KCON
- Vilonia, Arkansas; United States;
- Broadcast area: Conway, Arkansas
- Frequency: 92.7 MHz
- Branding: 92.7 Jack FM

Programming
- Format: Adult hits
- Affiliations: ABC News Radio; Jack FM network;

Ownership
- Owner: East Arkansas Broadcasters; (EAB of Morrilton, LLC);
- Sister stations: KCAB, KASR, KCJC, KVOM, KVOM-FM, KWKK, KYEL

History
- First air date: 1984 (as KTOD-FM)
- Former call signs: KTOD-FM (1984–1996); KASR (1996–2021);
- Call sign meaning: Conway

Technical information
- Licensing authority: FCC
- Facility ID: 14465
- Class: C3
- ERP: 25,000 watts
- HAAT: 100 meters (330 ft)
- Transmitter coordinates: 35°3′26″N 92°4′16″W﻿ / ﻿35.05722°N 92.07111°W

Links
- Public license information: Public file; LMS;
- Webcast: Listen Live
- Website: jackfmconway.com

= KCON (FM) =

KCON (92.7 MHz) is an FM radio station broadcasting an adult hits format. Licensed to Vilonia, Arkansas, United States, it serves the Little Rock area. The station is currently owned by East Arkansas Broadcasters, through licensee EAB of Morrilton, LLC. Its studios are in Conway, and the transmitter is in Magness.

==History==
KCON started out in 1984 as KTOD-FM. Known as "The Voice of Toadsuck Country", it aired a country music format. Over the years, the station also played an adult contemporary music format in 1992, before changing to its current sports format. The call sign was changed to KASR, for "Arkansas Sports Radio", in 1996.

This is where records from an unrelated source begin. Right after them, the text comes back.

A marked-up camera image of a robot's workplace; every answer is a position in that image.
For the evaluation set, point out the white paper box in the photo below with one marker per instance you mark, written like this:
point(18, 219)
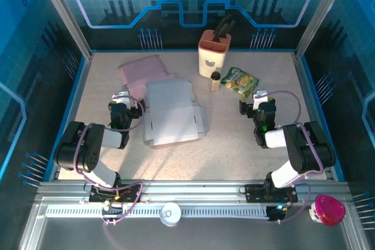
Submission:
point(173, 115)

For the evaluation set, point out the pink paper box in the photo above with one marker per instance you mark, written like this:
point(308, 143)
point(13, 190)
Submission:
point(140, 70)

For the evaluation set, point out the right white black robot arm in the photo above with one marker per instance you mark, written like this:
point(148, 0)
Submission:
point(304, 150)

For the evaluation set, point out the green yellow snack bag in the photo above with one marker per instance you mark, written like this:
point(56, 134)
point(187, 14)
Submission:
point(240, 81)

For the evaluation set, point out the beige spice bottle black cap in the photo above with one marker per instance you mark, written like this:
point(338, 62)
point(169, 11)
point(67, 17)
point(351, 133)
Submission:
point(215, 84)

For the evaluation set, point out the cream knife block orange top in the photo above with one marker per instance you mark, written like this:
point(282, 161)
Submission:
point(212, 56)

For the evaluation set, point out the black controller board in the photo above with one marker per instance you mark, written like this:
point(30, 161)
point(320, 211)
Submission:
point(112, 209)
point(276, 213)

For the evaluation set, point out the silver tin can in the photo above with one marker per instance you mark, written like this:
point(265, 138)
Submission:
point(170, 213)

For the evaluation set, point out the container with magenta lid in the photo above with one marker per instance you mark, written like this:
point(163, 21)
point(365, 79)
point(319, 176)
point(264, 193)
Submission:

Effective April 30, 2021, Creative Media sold KASR to East Arkansas Broadcasters for $525,000. With no change in format or imaging, the call letters were switched with KCON (99.3 FM) in Atkins on August 1, 2021, placing the KCON designation closer to Conway, where an AM station had previously used them.